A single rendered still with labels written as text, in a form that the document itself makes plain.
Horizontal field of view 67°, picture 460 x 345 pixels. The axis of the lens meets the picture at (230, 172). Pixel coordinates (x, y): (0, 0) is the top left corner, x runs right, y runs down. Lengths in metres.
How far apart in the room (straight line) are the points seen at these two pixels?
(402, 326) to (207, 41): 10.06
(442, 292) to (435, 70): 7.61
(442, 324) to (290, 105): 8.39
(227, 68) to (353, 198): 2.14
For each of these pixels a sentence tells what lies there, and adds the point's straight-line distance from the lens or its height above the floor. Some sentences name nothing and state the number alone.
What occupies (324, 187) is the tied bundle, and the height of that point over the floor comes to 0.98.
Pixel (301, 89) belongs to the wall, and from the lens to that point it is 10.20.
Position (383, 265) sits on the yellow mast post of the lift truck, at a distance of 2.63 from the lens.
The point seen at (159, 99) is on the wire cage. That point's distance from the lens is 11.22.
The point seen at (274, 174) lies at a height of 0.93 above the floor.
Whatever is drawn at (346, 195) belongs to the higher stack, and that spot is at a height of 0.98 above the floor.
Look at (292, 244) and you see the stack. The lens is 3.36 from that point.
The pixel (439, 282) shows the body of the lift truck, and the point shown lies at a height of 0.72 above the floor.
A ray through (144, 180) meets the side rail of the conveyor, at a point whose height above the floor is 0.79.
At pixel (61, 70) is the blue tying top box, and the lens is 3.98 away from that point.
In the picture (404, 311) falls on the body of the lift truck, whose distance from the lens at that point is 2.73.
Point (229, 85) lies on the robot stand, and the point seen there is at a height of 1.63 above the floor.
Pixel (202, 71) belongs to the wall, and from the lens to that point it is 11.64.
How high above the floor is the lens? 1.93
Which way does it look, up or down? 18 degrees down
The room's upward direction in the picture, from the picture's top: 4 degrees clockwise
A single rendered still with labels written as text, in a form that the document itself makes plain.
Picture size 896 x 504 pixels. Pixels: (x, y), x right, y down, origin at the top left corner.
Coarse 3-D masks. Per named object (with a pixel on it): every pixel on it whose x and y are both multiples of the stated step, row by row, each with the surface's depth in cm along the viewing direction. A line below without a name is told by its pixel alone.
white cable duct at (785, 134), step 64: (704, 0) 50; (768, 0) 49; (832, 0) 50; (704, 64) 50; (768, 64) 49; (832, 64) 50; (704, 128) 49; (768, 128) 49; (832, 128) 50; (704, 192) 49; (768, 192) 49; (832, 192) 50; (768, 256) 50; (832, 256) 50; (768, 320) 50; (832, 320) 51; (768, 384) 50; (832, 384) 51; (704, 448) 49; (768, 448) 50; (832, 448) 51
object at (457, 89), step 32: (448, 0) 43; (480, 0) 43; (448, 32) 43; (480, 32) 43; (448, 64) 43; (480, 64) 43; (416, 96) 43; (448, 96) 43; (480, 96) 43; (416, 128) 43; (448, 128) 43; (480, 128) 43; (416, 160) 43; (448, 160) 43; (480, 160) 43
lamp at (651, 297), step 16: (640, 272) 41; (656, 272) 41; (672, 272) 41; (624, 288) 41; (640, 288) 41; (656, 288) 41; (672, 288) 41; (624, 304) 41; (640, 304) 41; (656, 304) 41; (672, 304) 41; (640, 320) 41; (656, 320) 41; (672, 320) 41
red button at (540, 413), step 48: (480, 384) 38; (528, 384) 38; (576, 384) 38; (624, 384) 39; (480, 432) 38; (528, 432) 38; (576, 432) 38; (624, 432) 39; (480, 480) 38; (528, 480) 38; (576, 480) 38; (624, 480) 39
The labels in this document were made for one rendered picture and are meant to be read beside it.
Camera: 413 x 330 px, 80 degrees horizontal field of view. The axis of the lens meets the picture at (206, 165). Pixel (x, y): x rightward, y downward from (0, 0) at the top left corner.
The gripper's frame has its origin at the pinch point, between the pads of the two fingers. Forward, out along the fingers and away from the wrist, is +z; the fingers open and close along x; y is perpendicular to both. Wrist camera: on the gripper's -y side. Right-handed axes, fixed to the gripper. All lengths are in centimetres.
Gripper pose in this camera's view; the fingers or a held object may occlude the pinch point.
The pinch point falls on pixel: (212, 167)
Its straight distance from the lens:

----

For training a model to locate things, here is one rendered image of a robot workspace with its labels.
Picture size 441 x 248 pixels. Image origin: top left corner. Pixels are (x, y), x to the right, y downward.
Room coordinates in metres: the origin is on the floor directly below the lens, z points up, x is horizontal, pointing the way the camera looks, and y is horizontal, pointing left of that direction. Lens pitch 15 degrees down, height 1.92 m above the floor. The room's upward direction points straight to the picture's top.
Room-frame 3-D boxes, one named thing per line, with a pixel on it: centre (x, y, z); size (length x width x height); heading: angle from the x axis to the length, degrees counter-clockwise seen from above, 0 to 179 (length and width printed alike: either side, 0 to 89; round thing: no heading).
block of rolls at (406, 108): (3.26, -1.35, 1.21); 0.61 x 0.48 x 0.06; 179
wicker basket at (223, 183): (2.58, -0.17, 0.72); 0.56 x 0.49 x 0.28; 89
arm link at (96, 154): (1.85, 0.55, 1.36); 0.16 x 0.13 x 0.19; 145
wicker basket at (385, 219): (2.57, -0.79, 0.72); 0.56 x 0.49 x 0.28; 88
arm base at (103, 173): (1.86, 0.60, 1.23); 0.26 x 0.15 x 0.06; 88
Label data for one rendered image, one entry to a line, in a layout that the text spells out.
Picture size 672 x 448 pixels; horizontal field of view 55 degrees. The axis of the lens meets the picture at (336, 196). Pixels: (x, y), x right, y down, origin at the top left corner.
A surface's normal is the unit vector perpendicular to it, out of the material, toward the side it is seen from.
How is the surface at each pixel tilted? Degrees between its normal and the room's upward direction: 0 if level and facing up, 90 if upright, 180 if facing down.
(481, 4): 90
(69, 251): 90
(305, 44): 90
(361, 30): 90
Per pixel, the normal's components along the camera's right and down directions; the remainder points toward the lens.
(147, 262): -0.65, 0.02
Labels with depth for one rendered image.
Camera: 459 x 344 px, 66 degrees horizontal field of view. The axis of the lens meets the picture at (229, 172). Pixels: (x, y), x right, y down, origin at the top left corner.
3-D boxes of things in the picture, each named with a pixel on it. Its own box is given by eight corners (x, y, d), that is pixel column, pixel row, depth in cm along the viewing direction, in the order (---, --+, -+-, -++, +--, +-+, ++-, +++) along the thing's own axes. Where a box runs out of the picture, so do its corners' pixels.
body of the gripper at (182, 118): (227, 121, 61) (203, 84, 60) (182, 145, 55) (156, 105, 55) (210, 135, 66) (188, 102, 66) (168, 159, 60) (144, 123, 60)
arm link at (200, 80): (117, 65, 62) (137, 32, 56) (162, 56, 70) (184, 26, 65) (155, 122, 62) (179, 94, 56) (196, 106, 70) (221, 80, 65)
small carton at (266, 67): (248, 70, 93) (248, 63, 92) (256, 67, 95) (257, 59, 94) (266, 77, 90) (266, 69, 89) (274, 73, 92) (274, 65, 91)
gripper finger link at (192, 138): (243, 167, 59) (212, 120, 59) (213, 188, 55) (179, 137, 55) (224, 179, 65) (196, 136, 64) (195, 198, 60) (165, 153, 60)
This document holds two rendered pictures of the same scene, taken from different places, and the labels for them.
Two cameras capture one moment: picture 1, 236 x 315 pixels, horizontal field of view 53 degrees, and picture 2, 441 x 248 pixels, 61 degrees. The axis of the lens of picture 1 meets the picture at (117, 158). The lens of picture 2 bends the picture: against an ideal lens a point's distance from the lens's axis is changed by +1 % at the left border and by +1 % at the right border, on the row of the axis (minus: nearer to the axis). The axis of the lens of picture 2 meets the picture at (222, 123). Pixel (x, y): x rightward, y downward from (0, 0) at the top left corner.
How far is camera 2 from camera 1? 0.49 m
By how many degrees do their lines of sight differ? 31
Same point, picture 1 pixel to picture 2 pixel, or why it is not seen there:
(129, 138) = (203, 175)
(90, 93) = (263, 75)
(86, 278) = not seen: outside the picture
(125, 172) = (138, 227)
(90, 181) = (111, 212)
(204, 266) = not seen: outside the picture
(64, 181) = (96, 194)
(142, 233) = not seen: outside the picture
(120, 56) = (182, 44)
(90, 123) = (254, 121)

----

> What the task requires
Reproduce every line from the listing above that holds the word "left".

> Response below
Horizontal field of view 67°, picture 460 x 345 pixels. The axis of the lens meets the picture at (230, 172). Pixel coordinates (x, y): (0, 0) is the top left corner, x runs right, y runs down. Lengths in metres.
Picture size 896 x 504 pixels. Pixels: (x, y), x right, y down, origin at the top left corner.
Camera: 413 x 330 px, 80 degrees horizontal field of view. The axis of the lens meets the picture at (206, 165). Pixel (x, y): x rightward, y downward from (0, 0) at the top left corner.
Picture size 441 x 248 pixels. Image origin: top left corner. Pixels are (x, y), x to the right, y downward.
Room coordinates in metres: the origin is on the floor directly below the lens, z points up, x is horizontal, pointing the way the camera looks, and y is horizontal, pointing left of that direction. Lens pitch 15 degrees down, height 1.92 m above the floor. The room's upward direction points straight to the picture's top.
Picture size 672 x 448 pixels; horizontal field of view 55 degrees. The axis of the lens meets the picture at (336, 196). Pixels: (x, y), x right, y down, origin at the top left corner.
Camera: 459 x 344 px, 66 degrees horizontal field of view. The axis of the lens meets the picture at (229, 172). Pixels: (x, y), x right, y down, origin at the top left corner.
Two cameras capture one moment: picture 1, 236 x 315 pixels, horizontal field of view 53 degrees, and picture 2, 441 x 248 pixels, 61 degrees. The axis of the lens of picture 1 meets the picture at (117, 158). The lens of picture 2 bends the picture: against an ideal lens a point's distance from the lens's axis is changed by +1 % at the left border and by +1 % at the right border, on the row of the axis (minus: nearer to the axis). The axis of the lens of picture 2 meets the picture at (222, 123). Pixel (x, y): x rightward, y downward from (0, 0) at the top left corner.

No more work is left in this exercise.